◆ Task objective:
The answer must be an exact copy of the lines from the one containing "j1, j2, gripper" through the final line of the material, both included, and nothing else.

◆ Dataset content:
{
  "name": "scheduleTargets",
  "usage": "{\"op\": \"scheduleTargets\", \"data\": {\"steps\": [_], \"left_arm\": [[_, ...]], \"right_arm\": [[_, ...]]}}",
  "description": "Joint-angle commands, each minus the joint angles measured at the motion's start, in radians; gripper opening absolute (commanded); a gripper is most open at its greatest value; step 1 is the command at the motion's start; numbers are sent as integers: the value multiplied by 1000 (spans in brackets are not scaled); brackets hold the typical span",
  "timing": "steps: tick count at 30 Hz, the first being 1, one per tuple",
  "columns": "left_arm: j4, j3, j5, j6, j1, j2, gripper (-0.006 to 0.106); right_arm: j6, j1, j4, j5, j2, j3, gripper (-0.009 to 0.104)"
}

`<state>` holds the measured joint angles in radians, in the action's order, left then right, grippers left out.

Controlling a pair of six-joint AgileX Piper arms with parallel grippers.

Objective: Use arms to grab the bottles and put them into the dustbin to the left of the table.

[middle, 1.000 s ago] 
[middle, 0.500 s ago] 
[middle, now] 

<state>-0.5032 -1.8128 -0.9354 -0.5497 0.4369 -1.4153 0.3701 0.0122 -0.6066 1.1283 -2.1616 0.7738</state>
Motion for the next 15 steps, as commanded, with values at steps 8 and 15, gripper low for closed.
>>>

◆ Finished exercise:
  "columns": "left_arm: j4, j3, j5, j6, j1, j2, gripper (-0.006 to 0.106); right_arm: j6, j1, j4, j5, j2, j3, gripper (-0.009 to 0.104)"
}

`<state>` holds the measured joint angles in radians, in the action's order, left then right, grippers left out.

Controlling a pair of six-joint AgileX Piper arms with parallel grippers.

Objective: Use arms to grab the bottles and put them into the dustbin to the left of the table.

[middle, 1.000 s ago] 
[middle, 0.500 s ago] 
[middle, now] 

<state>-0.5032 -1.8128 -0.9354 -0.5497 0.4369 -1.4153 0.3701 0.0122 -0.6066 1.1283 -2.1616 0.7738</state>
Motion for the next 15 steps, as commanded, with values at steps 8 and 15, gripper low for closed.
>>>

The exercise requires nothing further.